Actual or perceived. As ecosystem maps and lists inevitably start to circulate, and we're glad to see that energy, none of them, ours included, should be read as a membership roster. Especially at this stage, we'd rather enable a wide set of actors to raise their hands and claim membership than referee who's in.
See Bridgespan on why a field’s boundaries should stay porous: “Whether the field is broad or specific, its boundaries should always be porous; it must be able to adapt to changing priorities, funding, and other external factors” (pg. 8). Renaissance Philanthropy makes the same point for emerging fields in its playbook on scientific field creation: young fields “benefit from ‘porous boundaries’ that allow entry into the field from adjacent sectors and disciplines.”
Governments, and the public servants who power them (elected leaders, political appointees, career civil servants), are part of this field, not merely objects of it. Public servants who share the field's goals are change agents in it, and treating them as participants is how promising reform ideas survive contact with implementation. There's a practical point too: many of us cycle in and out of government across our careers, and it would be strange to be "in" the field one day and out the next depending on which side of the door you stand on. Government is, admittedly, different from every other actor: public servants hold power the rest of the field doesn't, and they are the vehicle by which the state builds, or doesn't build, its own capacity. If any other group vanished, there would still be a state capacity ecosystem. Without public servants, it would be a debating society.
“Fields fall into two categories: those that are focused on a specific problem (e.g., achieving universal access to high-quality prekindergarten) and those focused on broad issue areas (e.g., early childhood)” (Bridgespan, pg. 7).

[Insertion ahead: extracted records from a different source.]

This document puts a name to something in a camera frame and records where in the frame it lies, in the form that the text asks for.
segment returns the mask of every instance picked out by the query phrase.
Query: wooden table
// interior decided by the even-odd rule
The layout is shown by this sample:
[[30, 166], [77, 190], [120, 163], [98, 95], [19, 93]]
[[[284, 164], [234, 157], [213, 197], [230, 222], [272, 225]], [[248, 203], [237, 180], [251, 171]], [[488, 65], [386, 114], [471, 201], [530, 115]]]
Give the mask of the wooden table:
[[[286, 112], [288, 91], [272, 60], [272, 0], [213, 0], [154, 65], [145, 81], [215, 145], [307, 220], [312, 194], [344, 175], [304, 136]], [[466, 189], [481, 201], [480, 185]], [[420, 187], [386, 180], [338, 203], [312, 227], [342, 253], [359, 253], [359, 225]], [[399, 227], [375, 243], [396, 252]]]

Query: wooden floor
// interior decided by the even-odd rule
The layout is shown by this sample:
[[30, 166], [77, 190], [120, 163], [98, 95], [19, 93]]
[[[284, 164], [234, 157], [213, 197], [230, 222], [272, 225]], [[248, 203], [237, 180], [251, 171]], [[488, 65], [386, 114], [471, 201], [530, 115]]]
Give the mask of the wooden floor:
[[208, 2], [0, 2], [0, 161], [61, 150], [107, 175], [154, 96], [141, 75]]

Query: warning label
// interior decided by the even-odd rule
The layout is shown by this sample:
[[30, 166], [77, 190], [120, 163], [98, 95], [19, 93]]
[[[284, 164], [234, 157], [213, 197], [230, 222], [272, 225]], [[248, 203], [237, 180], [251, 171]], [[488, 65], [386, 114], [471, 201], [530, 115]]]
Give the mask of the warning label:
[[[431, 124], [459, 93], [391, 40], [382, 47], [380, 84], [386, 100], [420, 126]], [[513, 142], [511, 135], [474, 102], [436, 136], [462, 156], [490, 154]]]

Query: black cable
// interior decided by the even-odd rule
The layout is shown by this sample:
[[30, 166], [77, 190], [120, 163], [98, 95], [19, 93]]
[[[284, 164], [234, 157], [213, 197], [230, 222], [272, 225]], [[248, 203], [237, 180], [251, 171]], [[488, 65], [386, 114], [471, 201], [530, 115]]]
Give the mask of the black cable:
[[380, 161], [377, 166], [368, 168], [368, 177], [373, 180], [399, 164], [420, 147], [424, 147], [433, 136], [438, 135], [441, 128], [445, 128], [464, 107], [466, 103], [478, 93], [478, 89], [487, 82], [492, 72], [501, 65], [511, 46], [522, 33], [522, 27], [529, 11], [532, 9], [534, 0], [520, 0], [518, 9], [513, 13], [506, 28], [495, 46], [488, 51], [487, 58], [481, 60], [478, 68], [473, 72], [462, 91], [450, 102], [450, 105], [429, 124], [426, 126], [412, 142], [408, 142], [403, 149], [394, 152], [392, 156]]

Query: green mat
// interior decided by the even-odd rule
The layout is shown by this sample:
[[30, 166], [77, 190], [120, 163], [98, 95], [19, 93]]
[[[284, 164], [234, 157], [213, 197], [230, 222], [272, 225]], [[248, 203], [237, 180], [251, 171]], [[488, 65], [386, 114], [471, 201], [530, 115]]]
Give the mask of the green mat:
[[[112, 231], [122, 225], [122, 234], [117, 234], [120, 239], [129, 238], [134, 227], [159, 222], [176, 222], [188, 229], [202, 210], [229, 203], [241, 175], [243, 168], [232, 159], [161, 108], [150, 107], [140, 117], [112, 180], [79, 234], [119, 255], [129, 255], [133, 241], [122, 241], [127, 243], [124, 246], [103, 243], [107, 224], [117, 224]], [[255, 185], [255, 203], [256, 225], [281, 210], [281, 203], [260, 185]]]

Here are meatier definitions of each of the characteristics that we’ve started to adapt but that still largely draw on the excellent starting point from Bridgespan: (1) The actors in the field: Diverse and complementary actors that share a common vision, are committed to working effectively together, and are able to individually build and maintain strong organizational health. (2) The field-level agenda guiding collective action: Alignment around a clear and dynamic field-level agenda that is co-created by diverse stakeholders within the field. (3) The infrastructure connecting and enabling actors: Adaptive field infrastructure – the connective tissue to make the field more connected, coordinated, and effective. (4) The knowledge base informing the work: A credible, robust, and evolving academic and practical knowledge base that informs and acts as a credible reference point for the field’s strategy. (5) The field’s engagement with and influence on public sector systems: Field actors leverage their understanding of and relationships in government to exert significant influence over government (policies, funding flow, etc.), reflecting government leaders’ and their constituents’ acceptance of the field-level agenda. (6) The resources fueling the work: Sufficient and sustainable resources critical to supporting field actors and enabling them to build and maintain strong organizational health. Adapted from Bridgespan’s Six Observable Field Characteristics, Strong Field Framework (2009), Field-Building for Population-Level Change (2020), Field Diagnostic Tool: Assessing a Field’s Progression (2020), and adapted use of this framework by Daniel Stid for Lyceum Labs (2025).